EXERCISE GOAL> In the lines below, look for "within". Copy each line where it appears.

PROVIDED MATERIAL>
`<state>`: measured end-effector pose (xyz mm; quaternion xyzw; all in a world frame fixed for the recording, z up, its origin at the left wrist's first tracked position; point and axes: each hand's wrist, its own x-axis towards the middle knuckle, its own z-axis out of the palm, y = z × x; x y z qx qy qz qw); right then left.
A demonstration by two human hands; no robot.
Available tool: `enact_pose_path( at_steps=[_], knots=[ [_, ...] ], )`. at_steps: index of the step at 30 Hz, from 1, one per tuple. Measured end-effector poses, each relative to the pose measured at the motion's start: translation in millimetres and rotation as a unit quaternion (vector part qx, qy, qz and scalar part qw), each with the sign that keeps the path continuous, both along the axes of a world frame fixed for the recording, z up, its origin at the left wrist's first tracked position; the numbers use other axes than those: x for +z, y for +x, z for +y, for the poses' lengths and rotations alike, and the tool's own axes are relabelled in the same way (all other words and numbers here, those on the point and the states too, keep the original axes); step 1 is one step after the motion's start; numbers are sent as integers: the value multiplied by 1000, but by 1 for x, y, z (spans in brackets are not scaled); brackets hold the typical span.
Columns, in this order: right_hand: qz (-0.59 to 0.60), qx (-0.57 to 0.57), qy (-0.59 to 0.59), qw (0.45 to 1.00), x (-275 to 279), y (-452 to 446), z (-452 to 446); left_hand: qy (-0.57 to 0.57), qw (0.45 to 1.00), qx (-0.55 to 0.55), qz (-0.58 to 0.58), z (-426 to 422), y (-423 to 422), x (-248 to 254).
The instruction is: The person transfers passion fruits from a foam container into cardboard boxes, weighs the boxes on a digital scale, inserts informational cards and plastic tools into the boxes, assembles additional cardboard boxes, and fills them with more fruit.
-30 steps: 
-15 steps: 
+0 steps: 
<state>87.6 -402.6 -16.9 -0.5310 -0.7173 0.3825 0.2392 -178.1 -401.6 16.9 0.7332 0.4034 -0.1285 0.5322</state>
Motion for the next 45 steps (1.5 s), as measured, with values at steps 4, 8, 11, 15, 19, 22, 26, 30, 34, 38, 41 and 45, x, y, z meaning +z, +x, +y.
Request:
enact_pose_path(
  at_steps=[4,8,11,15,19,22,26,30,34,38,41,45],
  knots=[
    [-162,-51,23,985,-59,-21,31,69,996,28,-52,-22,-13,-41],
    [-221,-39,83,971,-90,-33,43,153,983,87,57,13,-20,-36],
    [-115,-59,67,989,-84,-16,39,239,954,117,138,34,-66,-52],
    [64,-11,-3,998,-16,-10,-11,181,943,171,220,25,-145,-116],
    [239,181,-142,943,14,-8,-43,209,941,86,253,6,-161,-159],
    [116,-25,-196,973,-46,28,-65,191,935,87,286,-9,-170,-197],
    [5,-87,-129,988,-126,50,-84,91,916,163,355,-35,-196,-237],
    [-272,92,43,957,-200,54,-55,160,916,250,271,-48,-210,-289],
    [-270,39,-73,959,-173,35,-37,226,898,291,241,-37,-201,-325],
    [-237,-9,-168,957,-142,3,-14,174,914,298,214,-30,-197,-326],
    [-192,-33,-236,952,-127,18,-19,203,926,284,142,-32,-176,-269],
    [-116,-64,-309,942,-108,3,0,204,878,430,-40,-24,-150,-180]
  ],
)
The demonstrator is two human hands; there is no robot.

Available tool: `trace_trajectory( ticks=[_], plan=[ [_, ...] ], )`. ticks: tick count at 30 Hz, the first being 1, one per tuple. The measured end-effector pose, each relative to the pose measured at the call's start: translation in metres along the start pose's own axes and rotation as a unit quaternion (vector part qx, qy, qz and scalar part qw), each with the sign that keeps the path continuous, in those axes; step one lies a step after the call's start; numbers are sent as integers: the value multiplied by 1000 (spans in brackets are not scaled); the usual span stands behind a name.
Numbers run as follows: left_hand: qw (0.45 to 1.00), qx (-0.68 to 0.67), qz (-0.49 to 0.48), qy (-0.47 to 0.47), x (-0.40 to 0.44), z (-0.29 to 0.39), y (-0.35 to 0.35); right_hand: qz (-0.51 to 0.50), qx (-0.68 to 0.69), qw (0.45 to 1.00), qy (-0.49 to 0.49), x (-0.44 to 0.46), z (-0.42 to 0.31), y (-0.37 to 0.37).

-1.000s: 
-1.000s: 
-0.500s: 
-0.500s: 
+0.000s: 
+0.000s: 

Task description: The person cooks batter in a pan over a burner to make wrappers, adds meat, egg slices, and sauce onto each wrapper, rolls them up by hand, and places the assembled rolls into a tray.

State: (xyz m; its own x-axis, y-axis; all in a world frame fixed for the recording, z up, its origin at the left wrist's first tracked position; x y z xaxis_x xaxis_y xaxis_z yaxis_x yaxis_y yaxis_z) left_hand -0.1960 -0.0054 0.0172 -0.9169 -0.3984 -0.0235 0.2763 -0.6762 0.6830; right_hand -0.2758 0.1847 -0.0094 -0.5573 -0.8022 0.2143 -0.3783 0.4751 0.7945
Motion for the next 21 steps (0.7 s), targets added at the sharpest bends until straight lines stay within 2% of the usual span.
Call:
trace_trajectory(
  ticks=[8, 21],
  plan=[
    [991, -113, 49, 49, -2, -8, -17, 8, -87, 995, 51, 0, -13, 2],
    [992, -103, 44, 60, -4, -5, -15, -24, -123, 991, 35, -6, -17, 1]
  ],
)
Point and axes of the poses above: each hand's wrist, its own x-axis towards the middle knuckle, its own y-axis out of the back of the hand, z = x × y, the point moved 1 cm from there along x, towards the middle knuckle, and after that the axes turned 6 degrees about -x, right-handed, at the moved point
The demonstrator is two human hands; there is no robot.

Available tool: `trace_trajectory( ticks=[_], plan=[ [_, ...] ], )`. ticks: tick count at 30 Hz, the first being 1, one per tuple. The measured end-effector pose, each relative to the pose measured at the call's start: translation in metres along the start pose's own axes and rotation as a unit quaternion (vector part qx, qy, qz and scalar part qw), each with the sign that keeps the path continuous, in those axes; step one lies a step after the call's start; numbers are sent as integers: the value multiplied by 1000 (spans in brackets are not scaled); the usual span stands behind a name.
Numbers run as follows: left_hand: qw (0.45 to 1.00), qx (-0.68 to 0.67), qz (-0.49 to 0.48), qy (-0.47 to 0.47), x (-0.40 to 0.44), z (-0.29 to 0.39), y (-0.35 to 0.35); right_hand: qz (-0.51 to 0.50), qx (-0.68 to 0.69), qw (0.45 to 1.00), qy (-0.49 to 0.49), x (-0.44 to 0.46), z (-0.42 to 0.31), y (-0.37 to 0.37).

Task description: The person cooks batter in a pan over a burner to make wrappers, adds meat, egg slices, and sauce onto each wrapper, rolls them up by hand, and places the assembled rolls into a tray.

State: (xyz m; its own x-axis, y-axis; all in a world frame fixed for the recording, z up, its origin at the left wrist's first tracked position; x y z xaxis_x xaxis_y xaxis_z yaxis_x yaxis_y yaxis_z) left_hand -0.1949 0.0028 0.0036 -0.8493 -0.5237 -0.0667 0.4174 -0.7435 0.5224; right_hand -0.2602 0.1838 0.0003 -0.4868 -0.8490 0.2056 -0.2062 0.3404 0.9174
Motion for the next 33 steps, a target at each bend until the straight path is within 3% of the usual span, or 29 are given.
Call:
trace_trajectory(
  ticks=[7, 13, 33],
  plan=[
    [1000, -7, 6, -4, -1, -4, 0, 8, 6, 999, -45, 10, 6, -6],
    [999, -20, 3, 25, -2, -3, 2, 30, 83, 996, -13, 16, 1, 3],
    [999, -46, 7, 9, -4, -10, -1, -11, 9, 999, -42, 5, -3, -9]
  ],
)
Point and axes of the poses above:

WRITTEN RESPONSE>
Motion for the next 21 steps (0.7 s), targets added at the sharpest bends until straight lines stay within 2% of the usual span.
Motion for the next 33 steps, a target at each bend until the straight path is within 3% of the usual span, or 29 are given.

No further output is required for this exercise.